Grease and hard drive change
Originally published 2007 in Atomic: Maximum Power ComputingLast modified 03-Dec-2011.
You know how mechanics put a little sticker in the corner of your windscreen to remind you when your car will need another service? Hard drives should come with something similar.
Because, one way or another, all hard drives are going to die.
Personally, I start feeling nervous about my drives when they hit their second birthday. Since they've then spent almost all of those two years cheek-by-jowl with other drives in the disk-farm PCs I favour, this is not entirely irrational. But, thanks to a couple of recent studies, I now know that it's less rational than I thought it was.
Google's study (PDF) of more than a hundred thousand drives over five years is useful as much for what it says about how hard it is to figure this stuff out, as for what it actually found.

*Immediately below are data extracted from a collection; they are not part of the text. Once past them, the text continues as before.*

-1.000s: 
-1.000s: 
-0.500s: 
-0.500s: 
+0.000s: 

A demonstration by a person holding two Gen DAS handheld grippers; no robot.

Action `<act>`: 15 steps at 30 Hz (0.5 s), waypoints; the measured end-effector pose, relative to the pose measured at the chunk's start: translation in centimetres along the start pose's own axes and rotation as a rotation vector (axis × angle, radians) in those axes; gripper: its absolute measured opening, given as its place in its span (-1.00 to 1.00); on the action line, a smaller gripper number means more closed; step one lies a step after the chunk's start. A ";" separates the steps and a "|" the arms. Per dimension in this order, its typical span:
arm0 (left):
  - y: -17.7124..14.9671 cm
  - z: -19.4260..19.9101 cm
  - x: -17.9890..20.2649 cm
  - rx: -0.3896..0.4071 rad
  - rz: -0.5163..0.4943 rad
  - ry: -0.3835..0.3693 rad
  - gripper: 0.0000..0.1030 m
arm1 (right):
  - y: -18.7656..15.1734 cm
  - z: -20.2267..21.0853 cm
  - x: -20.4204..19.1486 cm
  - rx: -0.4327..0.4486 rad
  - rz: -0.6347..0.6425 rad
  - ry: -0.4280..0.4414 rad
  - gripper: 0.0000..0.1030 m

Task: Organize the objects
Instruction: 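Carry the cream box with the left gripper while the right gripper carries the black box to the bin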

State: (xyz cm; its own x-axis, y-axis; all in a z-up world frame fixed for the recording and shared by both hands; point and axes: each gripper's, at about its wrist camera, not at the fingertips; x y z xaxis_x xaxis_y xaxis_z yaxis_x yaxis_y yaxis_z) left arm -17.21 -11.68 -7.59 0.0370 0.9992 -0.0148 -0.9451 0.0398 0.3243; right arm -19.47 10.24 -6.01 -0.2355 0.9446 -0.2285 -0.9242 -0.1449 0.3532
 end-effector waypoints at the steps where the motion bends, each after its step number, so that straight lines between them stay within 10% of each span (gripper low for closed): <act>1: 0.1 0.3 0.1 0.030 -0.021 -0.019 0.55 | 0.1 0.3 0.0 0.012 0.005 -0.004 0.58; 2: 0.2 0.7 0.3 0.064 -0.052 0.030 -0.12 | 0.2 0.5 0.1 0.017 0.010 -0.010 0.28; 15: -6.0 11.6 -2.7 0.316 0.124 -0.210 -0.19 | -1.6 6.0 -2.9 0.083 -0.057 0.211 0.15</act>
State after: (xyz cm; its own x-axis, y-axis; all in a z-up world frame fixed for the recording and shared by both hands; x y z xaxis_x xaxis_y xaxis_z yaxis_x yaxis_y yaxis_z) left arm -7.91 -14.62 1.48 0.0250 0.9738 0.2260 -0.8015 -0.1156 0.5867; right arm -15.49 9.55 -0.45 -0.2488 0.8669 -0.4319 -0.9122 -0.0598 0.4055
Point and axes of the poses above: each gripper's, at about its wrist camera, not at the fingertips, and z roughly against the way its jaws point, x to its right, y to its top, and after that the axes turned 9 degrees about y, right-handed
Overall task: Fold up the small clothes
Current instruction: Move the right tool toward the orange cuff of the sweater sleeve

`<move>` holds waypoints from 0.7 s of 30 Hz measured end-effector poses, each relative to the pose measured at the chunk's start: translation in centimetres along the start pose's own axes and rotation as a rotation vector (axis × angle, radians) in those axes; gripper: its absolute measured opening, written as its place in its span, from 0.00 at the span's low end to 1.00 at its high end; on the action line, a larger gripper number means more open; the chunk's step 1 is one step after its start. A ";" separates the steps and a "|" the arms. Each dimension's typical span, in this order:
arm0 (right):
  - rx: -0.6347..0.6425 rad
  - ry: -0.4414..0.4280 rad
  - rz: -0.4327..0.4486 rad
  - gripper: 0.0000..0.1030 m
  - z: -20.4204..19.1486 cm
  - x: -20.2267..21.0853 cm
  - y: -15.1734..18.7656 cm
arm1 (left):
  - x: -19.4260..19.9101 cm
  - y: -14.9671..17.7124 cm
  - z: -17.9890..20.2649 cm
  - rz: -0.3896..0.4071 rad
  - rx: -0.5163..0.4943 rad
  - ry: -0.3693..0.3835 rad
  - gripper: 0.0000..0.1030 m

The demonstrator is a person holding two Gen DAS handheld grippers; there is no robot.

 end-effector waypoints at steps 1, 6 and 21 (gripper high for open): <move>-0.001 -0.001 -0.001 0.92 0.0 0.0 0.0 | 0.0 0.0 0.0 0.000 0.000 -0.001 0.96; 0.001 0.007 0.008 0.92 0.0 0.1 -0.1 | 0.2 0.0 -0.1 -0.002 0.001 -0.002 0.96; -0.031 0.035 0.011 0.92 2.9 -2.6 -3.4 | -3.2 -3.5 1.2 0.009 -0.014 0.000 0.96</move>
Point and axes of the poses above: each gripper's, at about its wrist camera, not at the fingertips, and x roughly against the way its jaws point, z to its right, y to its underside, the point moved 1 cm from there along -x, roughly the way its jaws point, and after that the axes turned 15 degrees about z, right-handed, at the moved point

It turns out that working drives hard, or running them warmer than recommended, doesn't seem to have much of an impact on their life. And the popular idea that failures follow a "bathtub curve", in which any drive that doesn't die in the first three months is likely to live for five years, also seems to be invalid. Drives actually just slowly wear out over their lives, like other mechanical devices.
The Google study found, as you'd expect, that S.M.A.R.T. errors are strong predictors of an imminent drive failure. But, overall, S.M.A.R.T. was actually close to useless; any well-used hard drive will have at least a couple of S.M.A.R.T. warning flags (just based on the accumulated on-time hour count), yet 36% of Google's dead drives hadn't shown any S.M.A.R.T. warnings at all.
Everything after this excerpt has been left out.